PROBLEM TO WORK ON. Tally every line of the records below that includes "yellow", and reply with the total alone.

Data items:

######

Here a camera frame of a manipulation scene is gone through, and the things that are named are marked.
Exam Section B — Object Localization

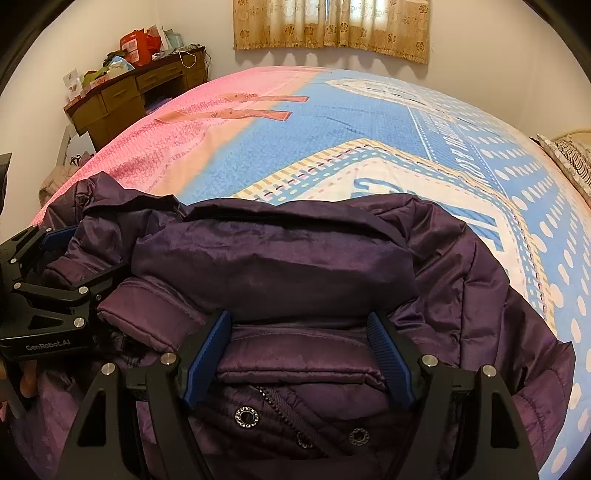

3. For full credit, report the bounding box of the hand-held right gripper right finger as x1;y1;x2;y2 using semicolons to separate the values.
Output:
367;310;541;480

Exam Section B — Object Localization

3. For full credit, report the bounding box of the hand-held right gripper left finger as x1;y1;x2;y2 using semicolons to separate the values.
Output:
58;309;232;480

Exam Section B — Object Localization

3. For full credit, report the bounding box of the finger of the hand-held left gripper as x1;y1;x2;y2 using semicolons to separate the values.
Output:
0;226;88;278
11;262;130;306

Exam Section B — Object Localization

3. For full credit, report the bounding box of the purple padded jacket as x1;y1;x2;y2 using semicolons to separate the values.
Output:
25;172;577;480

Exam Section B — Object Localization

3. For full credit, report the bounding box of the pile of clothes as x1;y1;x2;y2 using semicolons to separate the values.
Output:
38;165;81;206

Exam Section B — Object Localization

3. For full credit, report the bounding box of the person's left hand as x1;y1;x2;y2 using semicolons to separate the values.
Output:
17;356;40;398

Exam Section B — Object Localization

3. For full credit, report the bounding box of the white paper bag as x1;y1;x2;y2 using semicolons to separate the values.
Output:
65;131;97;167

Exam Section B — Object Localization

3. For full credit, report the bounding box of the grey leaning board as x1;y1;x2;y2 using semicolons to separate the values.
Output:
55;124;75;167

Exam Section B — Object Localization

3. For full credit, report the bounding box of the brown wooden desk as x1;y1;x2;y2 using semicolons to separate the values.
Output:
64;46;208;151

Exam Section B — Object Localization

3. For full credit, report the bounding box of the white picture card box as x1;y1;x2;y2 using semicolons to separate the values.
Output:
63;68;85;100

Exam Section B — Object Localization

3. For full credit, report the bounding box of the green cloth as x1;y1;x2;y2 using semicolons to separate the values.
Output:
83;53;134;86

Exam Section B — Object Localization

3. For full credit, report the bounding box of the red gift bag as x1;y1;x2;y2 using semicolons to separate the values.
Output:
120;28;162;65

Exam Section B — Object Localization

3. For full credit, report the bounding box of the bed with pink-blue sheet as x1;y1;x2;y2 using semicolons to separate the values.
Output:
30;65;591;480

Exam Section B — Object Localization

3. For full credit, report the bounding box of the grey patterned pillow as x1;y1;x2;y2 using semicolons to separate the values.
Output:
536;134;591;204

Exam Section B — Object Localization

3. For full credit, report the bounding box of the beige floral window curtain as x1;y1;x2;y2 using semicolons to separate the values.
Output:
232;0;431;65

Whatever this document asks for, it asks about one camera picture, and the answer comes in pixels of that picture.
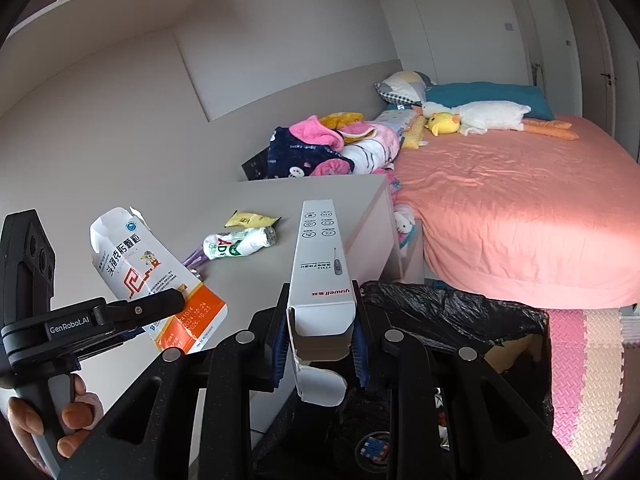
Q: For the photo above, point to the bed with pink sheet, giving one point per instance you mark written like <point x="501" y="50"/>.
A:
<point x="500" y="200"/>

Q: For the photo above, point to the yellow long plush toy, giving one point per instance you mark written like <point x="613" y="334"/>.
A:
<point x="414" y="132"/>

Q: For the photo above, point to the yellow cloth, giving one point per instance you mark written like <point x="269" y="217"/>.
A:
<point x="340" y="120"/>

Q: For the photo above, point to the white and orange medicine box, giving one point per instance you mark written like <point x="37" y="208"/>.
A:
<point x="135" y="265"/>

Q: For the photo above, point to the black switch panel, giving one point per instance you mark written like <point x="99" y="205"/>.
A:
<point x="255" y="165"/>

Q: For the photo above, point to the teal pillow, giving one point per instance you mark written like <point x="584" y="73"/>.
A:
<point x="490" y="94"/>

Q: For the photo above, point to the white plush doll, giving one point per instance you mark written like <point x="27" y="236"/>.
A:
<point x="405" y="225"/>

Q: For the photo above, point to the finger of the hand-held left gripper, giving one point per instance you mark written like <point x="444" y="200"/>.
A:
<point x="105" y="342"/>
<point x="145" y="307"/>

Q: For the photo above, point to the white goose plush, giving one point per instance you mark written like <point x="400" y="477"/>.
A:
<point x="492" y="116"/>

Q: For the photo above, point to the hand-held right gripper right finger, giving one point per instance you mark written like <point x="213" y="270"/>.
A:
<point x="361" y="345"/>

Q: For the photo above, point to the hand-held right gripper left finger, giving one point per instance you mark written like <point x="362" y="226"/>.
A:
<point x="280" y="340"/>

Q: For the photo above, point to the multicoloured small cube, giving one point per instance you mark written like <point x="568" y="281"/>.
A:
<point x="372" y="447"/>

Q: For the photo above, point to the long white cardboard box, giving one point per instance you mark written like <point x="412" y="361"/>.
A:
<point x="320" y="270"/>

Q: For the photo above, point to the white and pink printed blanket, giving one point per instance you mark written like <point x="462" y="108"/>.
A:
<point x="372" y="150"/>

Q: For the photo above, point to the yellow duck plush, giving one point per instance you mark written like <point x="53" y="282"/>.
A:
<point x="442" y="124"/>

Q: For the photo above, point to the pink fleece cloth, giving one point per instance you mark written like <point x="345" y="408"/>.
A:
<point x="312" y="130"/>

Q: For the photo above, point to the brown cardboard box bin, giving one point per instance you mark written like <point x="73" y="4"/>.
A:
<point x="520" y="355"/>

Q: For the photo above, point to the white door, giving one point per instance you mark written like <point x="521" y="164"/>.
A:
<point x="560" y="25"/>

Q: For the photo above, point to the patchwork checked pillow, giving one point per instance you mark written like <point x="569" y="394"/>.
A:
<point x="402" y="87"/>

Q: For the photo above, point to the yellow snack packet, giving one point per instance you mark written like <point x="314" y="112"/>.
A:
<point x="250" y="220"/>

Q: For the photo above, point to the black trash bag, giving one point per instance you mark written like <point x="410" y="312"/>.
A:
<point x="440" y="305"/>

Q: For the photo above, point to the person's left hand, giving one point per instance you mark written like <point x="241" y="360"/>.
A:
<point x="80" y="415"/>

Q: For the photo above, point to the purple plastic wrapper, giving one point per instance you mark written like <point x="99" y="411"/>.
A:
<point x="194" y="259"/>

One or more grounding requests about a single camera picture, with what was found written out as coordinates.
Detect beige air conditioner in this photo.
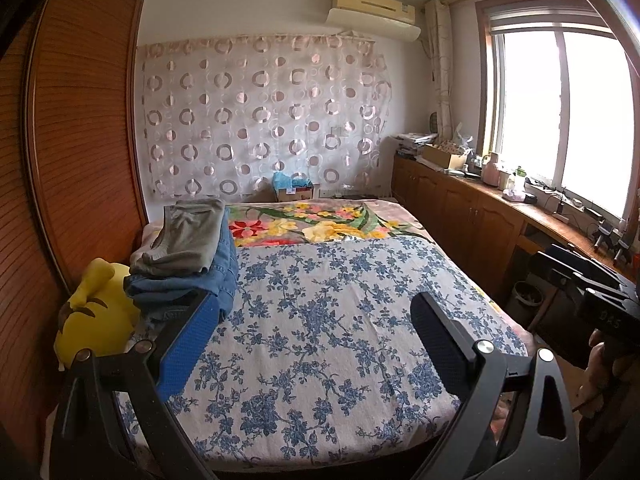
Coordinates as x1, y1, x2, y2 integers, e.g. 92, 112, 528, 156
326, 0, 422, 43

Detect open cardboard box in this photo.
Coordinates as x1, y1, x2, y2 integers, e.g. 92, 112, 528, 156
422, 142, 471, 171

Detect black waste bin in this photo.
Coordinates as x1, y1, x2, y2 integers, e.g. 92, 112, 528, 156
512, 280, 543, 311

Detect wooden wardrobe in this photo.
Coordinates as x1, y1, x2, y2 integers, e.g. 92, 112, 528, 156
0, 0, 151, 480

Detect window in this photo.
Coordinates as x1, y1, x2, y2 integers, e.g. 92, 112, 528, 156
475, 0, 640, 226

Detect colourful flower blanket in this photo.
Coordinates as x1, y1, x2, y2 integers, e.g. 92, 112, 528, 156
142, 197, 428, 248

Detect folded blue jeans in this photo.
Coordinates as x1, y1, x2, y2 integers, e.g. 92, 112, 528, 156
122, 232, 240, 323

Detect stack of papers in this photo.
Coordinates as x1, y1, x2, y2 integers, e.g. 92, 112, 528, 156
395, 132, 438, 153

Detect pink jug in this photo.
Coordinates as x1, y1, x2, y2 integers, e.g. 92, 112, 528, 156
482, 152, 501, 188

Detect person's right hand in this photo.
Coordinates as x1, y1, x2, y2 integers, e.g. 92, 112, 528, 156
575, 327, 640, 418

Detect circle-patterned sheer curtain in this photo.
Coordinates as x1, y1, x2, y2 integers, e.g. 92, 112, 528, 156
137, 34, 393, 201

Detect beige window curtain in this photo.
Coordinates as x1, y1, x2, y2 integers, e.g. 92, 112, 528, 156
424, 0, 453, 141

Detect grey pants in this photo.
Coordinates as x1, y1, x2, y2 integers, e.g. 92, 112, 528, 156
129, 198, 228, 276

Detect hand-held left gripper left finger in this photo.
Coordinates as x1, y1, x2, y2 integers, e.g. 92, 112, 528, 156
50, 289, 224, 480

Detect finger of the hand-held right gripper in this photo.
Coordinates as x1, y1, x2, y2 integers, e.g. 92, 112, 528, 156
550, 244, 632, 283
531, 251, 596, 295

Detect wooden cabinet counter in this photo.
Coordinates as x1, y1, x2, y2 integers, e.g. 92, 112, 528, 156
391, 152, 640, 306

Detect blue floral bedspread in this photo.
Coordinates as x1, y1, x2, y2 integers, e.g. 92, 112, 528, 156
115, 235, 531, 466

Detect small black stand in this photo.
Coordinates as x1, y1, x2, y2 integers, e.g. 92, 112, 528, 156
594, 221, 615, 251
614, 230, 637, 266

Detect cardboard box with blue cloth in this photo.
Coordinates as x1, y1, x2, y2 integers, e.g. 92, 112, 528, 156
272, 171, 315, 203

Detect yellow plush toy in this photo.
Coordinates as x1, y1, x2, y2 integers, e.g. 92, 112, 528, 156
54, 257, 143, 366

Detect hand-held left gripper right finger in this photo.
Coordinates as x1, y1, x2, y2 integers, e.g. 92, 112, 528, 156
410, 291, 583, 480

######

ANSWER TO THIS EXERCISE. 5